August 19, 2012 / 8:49 AM / 6 years ago

Mélenchon dénonce cent jours creux de Hollande, le PS réplique

PARIS (Reuters) - Jean-Luc Mélenchon est sorti dimanche d’un silence de trois mois pour dénoncer le “creux” des cent premiers jours de François Hollande et “l’atermoiement continu”, selon lui, de la majorité socialiste face à la finance.

Après plusieurs mois de silence, l'ancien candidat du Front de gauche Jean-Luc Mélenchon dénonce dans le JDD le "creux" et "l'atermoiement continu" des cent premiers jours du mandat de François Hollande. /Photo prise le 15 mai 2012/REUTERS/Pascal Rossignol

Dans le Journal du dimanche, l’ancien candidat du Front de gauche à la présidentielle estime que le chef de l’Etat a dilué “le contenu insurrectionnel du vote de la présidentielle dans les sables des plages du Var” où il passe ses vacances.

Deux ministres, Arnaud Montebourg et Marisol Touraine, lui ont répondu que le changement ne se faisait pas en cent jours et qu’il restait “1800 jours d’une présidence de gauche, 1800 jours d’une gouvernement de gauche”.

“Ce n’est pas en 100 jours qu’on change le pays, c’est en au moins 5 ans puisque le mandat est de 5 ans”, a dit le ministre du Redressement productif à la Fête de la Rose de Frangy-en-Bresse, son fief de Saône-et-Loire.

“Pour ma part, pour redresser l’économie, l’industrie de notre pays, je réclame cinq années pleines”, a-t-il ajouté.

La ministre des Affaires sociales Marisol Touraine, invitée de la Fête de la Rose, a souligné que “100 jours ne suffiraient pas à effacer l’action de celui qui a détricoté la France”, par référence à Nicolas Sarkozy. Mais “le changement est en marche, n’en déplaise aux esprits chagrins !”

Pour Jean-Luc Mélenchon, les débuts de la nouvelle majorité furent “une session du temps perdu, cent jours pour presque rien”, alors que les premiers mois sont à ses yeux “cruciaux pour “marquer une identité”.

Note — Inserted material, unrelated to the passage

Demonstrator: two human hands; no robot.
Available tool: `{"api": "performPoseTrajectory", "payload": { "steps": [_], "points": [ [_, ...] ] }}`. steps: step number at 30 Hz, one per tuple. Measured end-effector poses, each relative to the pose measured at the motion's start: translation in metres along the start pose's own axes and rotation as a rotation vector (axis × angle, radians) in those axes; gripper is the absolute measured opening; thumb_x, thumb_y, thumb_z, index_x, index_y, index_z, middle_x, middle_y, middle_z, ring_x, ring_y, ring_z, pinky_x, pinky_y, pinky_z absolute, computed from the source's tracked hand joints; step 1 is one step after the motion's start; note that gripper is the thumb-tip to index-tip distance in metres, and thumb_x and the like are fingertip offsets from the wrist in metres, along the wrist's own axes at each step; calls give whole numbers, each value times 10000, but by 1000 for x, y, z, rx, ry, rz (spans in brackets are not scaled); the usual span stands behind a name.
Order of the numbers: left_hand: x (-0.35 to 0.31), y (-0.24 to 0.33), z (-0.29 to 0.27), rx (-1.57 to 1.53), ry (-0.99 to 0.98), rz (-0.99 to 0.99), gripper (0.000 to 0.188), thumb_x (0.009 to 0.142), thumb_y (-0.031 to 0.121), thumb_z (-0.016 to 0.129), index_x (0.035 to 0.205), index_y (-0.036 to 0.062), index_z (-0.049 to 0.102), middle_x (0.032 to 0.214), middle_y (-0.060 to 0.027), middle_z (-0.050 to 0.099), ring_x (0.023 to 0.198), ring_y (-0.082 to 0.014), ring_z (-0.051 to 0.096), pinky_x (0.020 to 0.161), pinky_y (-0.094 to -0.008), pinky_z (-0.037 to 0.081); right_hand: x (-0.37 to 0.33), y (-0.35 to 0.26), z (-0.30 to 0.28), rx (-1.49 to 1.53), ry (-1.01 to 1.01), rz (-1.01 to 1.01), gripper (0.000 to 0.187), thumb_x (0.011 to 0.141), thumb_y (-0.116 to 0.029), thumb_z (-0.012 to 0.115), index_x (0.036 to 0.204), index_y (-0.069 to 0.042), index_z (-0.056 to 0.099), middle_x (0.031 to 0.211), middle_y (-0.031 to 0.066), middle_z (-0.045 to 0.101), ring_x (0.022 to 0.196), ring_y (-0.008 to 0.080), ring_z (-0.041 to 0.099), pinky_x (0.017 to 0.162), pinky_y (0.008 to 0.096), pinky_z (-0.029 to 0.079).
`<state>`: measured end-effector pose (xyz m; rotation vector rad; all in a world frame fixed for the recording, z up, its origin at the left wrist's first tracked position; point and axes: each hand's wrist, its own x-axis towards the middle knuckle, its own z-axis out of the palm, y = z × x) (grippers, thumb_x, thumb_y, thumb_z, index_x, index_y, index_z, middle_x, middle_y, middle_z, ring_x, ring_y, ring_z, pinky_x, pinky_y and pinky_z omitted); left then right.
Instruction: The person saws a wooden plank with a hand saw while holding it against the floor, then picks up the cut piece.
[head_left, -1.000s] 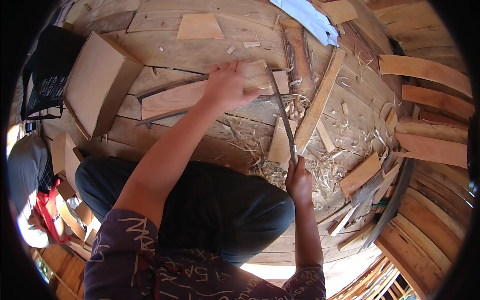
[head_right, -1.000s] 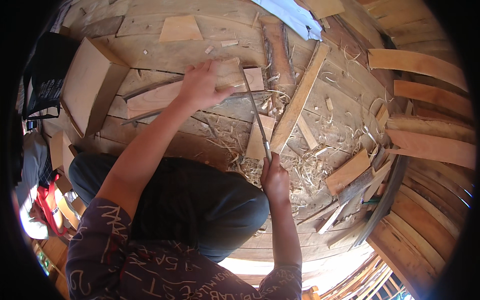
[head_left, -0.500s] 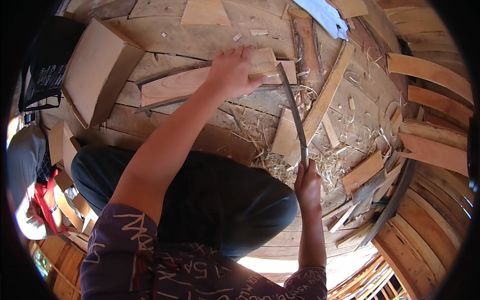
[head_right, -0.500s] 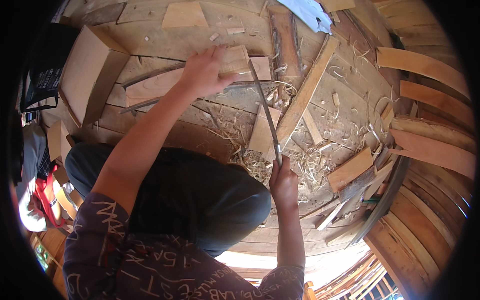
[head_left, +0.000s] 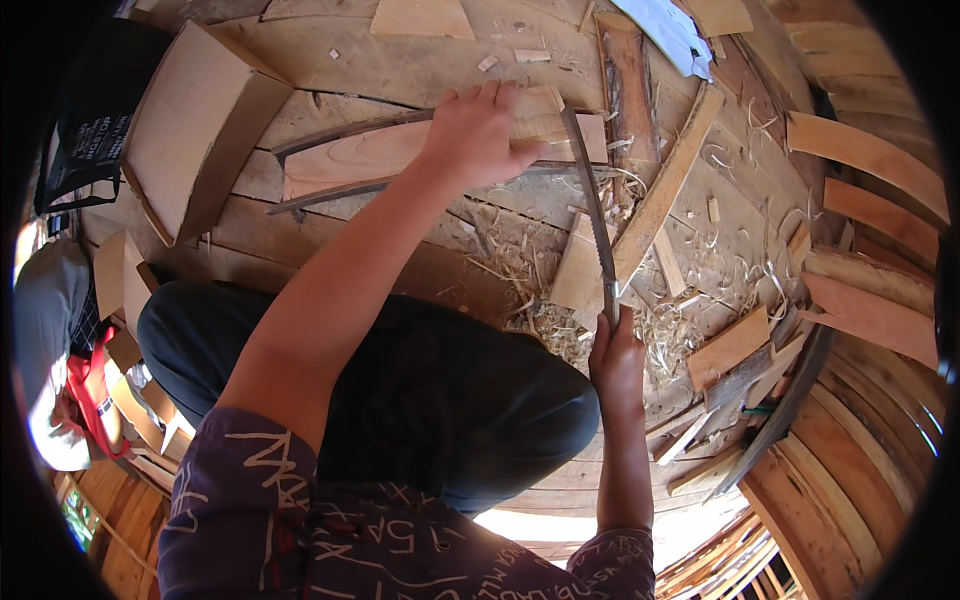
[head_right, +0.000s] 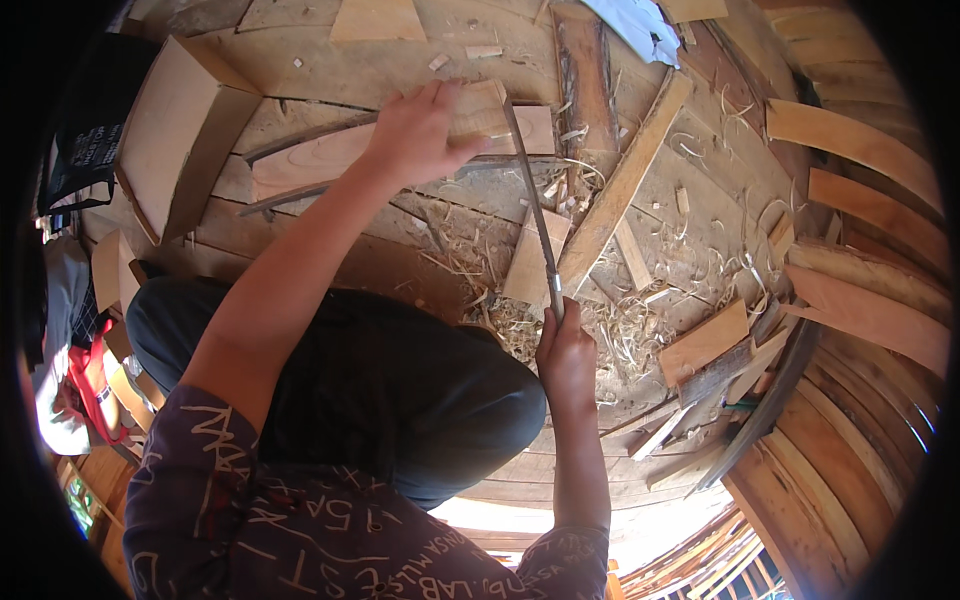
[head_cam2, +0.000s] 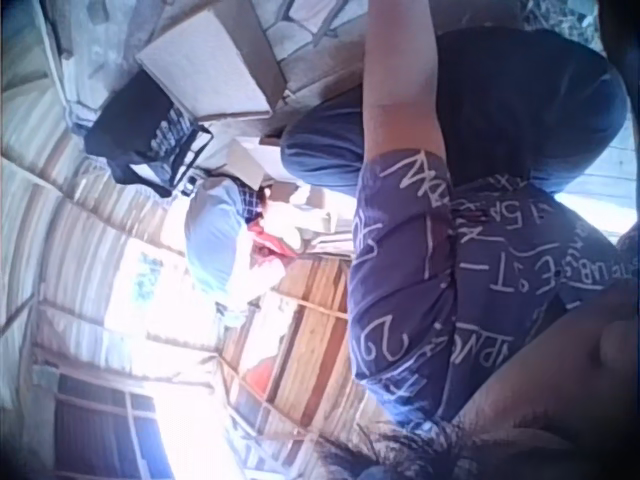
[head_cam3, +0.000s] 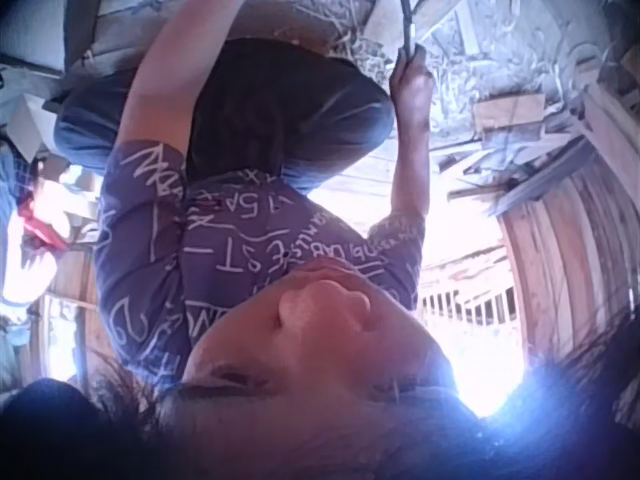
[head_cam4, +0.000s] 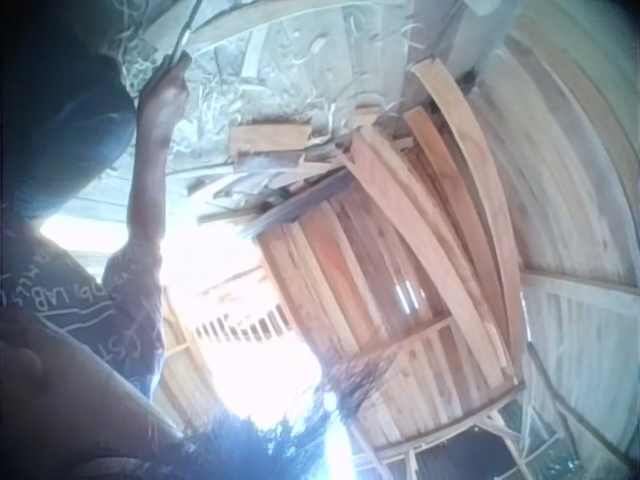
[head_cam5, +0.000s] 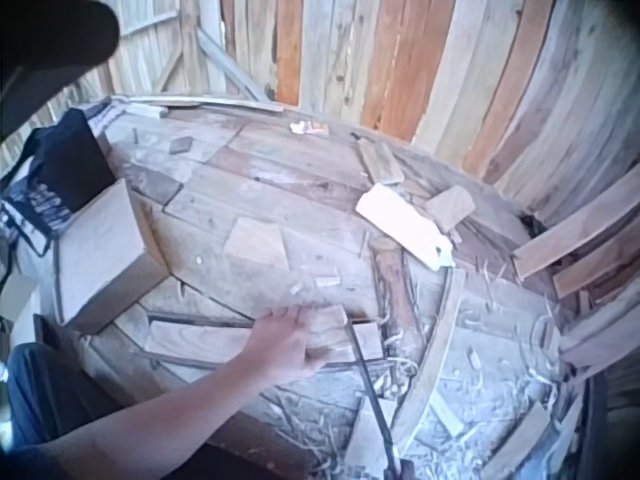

“Quand je regarde le creux des cent jours et la multiplication des commissions, j’en conclus que nous étions mieux préparés que les socialistes à exercer le pouvoir”, estime-t-il.

“Après dix ans, la gauche revient au pouvoir et tout ce qu’il y aurait d’urgent à faire, ce serait un collectif budgétaire et une loi sur le harcèlement sexuel ? Nos députés ont voté le collectif: c’est un coup de serpillière sur les plus grosses taches laissées par Sarkozy. Mais ce n’est pas assez pour faire le ménage”, ajoute-t-il.

Jean-Luc Mélenchon regrette que la majorité socialiste n’ait passé ni la loi sur les licenciements boursiers, déjà votée en première lecture au Sénat, ni la loi bancaire. “Il fallait marquer un rapport de force avec la finance (...) Il faut faire le boulot maintenant. L’atermoiement continu laisse les mains libres à la finance !”, dit-il.

Pour le chef de file du Parti de gauche, la négociation du volet croissance, en juin, du traité européen budgétaire fut une “comédie” qui s’est soldée par une capitulation.

“Hollande est un social-libéral comme ceux qui ont déjà conduit aux désastres grec, espagnol et portugais. Ce n’est pas parce que François Hollande veut être normal que la situation va le devenir”, dit-il.

Jean-Luc Mélenchon n’est pas plus tendre au sujet de la politique d’expulsions des Roms menée par le ministre de l’Intérieur, Manuel Valls.

“Quelle est la différence entre un baraquement cassé sur ordre d’un ministre de droite et un baraquement cassé sur ordre d’un ministre de gauche ?” demande-t-il.